打ち漏らしを後ろで走るヴィルが両手のナイフで魔力を込めたカッターで打ち落としていく。
カノンはミレーヌを抱えながら、詠唱を絶やさない。
遠距離からのシーナの援護もあったからだろうか。
(みんな、こんなに強かったんだ…)
強烈な目眩で動けないミレーヌは、ぼんやりと、少しだけ逞しくなったカノンの首筋を見ていた。

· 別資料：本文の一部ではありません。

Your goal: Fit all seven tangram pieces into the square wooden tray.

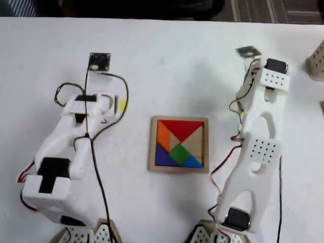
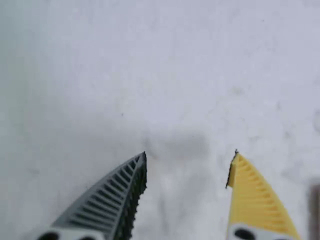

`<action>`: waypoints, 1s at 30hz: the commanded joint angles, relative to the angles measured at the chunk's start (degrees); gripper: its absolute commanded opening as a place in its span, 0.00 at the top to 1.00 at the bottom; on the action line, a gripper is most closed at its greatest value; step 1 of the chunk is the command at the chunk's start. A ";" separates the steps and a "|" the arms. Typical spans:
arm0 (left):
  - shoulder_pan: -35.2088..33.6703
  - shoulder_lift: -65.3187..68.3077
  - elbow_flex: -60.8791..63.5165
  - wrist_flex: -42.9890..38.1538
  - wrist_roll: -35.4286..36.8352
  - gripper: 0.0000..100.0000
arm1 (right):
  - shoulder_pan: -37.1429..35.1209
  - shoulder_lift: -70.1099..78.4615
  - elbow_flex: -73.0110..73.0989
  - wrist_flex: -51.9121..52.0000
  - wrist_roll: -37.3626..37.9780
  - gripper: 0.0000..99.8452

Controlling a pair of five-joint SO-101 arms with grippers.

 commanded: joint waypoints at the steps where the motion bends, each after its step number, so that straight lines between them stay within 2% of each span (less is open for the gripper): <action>1: -1.10 -0.31 -3.16 0.18 0.53 0.71 | 2.59 -5.05 -5.89 0.40 18.20 0.83; 4: -1.10 -0.31 -3.08 0.09 0.53 0.71 | 4.18 -5.05 -11.69 -1.71 22.07 0.83; 7: -1.10 -0.31 -3.08 0.09 0.53 0.71 | 5.41 -4.09 -15.30 -6.81 22.07 0.83; 10: -1.10 -0.31 -3.08 0.09 0.53 0.71 | 6.46 -1.36 -16.35 -16.57 16.26 0.85; 14: -1.54 -0.31 -3.08 0.09 0.53 0.71 | 6.29 4.70 -16.70 -25.71 13.10 0.99; 17: -1.98 -0.31 -3.34 0.09 0.53 0.71 | 5.58 7.96 -16.79 -28.35 12.57 0.96; 21: -1.98 -0.31 -3.34 0.09 0.53 0.71 | 5.85 11.30 -16.35 -30.99 10.55 0.98; 25: -1.98 -0.22 -3.34 0.09 0.53 0.72 | 6.37 14.90 -16.53 -28.62 10.73 0.98; 30: -1.98 -0.22 -3.34 0.09 0.53 0.72 | 7.25 15.16 -17.14 -12.09 17.41 0.98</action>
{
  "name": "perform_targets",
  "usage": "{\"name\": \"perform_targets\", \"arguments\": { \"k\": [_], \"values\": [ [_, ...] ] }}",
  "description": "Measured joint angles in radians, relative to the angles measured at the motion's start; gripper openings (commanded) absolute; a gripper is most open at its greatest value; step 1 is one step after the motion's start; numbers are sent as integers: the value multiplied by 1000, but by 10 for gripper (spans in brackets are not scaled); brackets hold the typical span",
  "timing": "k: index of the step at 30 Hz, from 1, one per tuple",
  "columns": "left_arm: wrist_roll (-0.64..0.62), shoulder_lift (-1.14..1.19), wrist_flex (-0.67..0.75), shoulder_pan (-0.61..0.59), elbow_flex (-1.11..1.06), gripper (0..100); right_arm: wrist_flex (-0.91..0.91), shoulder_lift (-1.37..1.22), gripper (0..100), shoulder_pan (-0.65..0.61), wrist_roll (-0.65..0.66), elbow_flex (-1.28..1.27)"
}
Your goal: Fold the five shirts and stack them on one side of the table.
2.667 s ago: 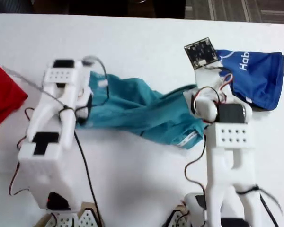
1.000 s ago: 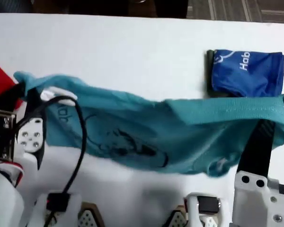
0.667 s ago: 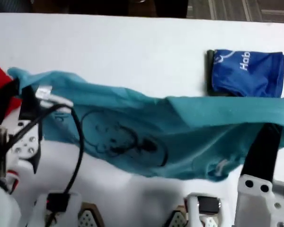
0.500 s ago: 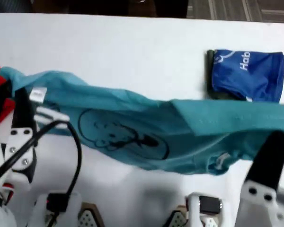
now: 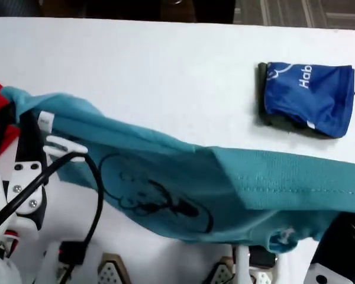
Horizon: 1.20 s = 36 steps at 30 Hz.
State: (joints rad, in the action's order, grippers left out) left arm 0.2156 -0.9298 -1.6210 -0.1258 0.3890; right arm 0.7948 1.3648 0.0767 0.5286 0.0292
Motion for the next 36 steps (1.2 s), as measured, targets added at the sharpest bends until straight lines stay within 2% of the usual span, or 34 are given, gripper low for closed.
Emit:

激しく揺れることもある。だけど、カノンは絶対にミレーヌを離さない。
「走るよ、掴まって」
うん、と小さな子供のように頷く。
情けないな、貴方よりお姉さんなのに。
お腹のなかにあなたの子がいるなんてまだ信じられない。
村の、年のいった治療院の先生によれば、産まれるのは半年と少し後だと言っていた。
(まだ、ずっと先?それとも、すぐ?)
ミレーヌの中での時間は、小さな頃に戻ったり未来を見たりと忙しい。
ようやく、安全な場所に来たみたいだ。
ギールスがシーナに合図を出して転移が始まった。降ろされた場所は、少し前にキャンプをした場所だった。
へとへとになったシーナと、ぷんすか怒ったティーエが飛んでくる。
でもそれよりも、と。
ミレーヌはヴィルを呼んだ。
「ヴィルどうしたの…」
「はっ?なにが!」
1人でずっと何かを抱えていたんだね。
少し精悍になった幼馴染は、あちこち傷を作り、背に悪魔のような翼を生やしていた。
「なんだか、ずっとひとりぼっちで居たみたいにしてるからさー。泣くのかなと思って」
「なんでオレが泣くんだよ」
そして、触っていい?と聞く。
「いいよ」
カノンに支えられたミレーヌに近づいて、恐る恐る触れた。何の凹凸もないお腹を。
「私も実感はないんだけどね」
「まじの、まじなの」
「みたいだね…」
そしてきっ!とカノンを睨みつける。
「お前、子供に顔覚えて貰えなくなるところだったんだぞ」
「かなぁ…」
カノンも困惑している。
「おまえ、大事にしろよ、ホントに頼むよ…オレ、オレ…」
ヴィルは唇をくっと締めて、言いたいことを噛み殺したようだった。
祈るよ。どうか、君が幸せであるように。
幼馴染はとんだ唐変木で。ぬけてて頼りないけど。
ヴィルのそんな心情など誰もわからない。
「ばーか」
そういって、ヴィルは立ち上がって姿を消した。